▸ **What needs to be done**: Scan each line of the records for the word "object" and extract the ones that have it.

(Collection entries)
---------------
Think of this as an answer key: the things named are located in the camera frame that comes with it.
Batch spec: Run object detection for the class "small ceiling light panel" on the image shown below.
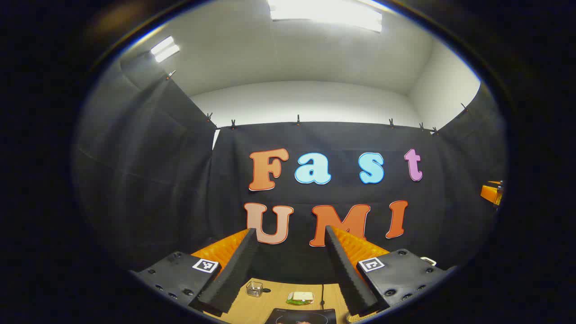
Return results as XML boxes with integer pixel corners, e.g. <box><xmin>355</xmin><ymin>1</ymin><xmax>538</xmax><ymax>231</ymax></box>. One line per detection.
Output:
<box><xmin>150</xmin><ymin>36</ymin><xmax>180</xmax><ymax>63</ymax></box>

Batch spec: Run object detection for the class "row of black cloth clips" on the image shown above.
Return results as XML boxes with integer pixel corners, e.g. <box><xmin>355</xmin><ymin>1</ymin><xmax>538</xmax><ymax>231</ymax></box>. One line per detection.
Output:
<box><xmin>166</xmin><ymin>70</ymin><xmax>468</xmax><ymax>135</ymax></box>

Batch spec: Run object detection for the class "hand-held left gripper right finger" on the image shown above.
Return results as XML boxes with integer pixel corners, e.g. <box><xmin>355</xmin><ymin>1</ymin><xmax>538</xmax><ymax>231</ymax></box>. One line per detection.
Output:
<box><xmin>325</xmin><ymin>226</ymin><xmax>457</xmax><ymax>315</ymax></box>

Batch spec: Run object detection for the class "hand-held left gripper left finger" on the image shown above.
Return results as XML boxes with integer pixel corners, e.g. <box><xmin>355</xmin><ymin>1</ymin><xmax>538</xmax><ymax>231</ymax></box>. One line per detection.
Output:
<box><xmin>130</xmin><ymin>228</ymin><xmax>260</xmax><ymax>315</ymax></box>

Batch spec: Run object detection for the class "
---------------
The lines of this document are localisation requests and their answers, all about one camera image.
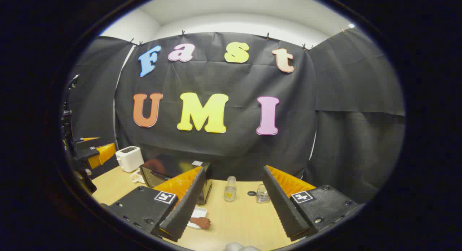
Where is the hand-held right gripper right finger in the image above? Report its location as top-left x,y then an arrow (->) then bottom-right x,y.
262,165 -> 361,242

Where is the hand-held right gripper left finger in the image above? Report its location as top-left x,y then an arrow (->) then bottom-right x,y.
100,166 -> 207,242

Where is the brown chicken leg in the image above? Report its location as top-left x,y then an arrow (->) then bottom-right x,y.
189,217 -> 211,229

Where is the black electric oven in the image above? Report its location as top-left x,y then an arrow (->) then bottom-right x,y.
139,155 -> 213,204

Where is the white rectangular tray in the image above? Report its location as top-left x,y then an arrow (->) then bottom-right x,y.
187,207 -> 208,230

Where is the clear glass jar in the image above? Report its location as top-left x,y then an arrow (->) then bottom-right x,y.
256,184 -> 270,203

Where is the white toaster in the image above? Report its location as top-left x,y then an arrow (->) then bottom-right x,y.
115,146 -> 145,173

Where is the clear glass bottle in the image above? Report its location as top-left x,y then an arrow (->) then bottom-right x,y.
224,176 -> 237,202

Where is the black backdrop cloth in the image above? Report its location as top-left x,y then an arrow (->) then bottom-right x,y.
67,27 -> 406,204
---------------
▸ **Answer section**:
Batch spec: Run object detection for the class "small ceiling light panel" on the image shown below.
Batch spec: Run object detection for the class "row of black cloth clips" on the image shown above.
Batch spec: Run object detection for the class "hand-held left gripper right finger" on the image shown above.
Batch spec: Run object detection for the class "hand-held left gripper left finger" on the image shown above.
Batch spec: Run object detection for the class "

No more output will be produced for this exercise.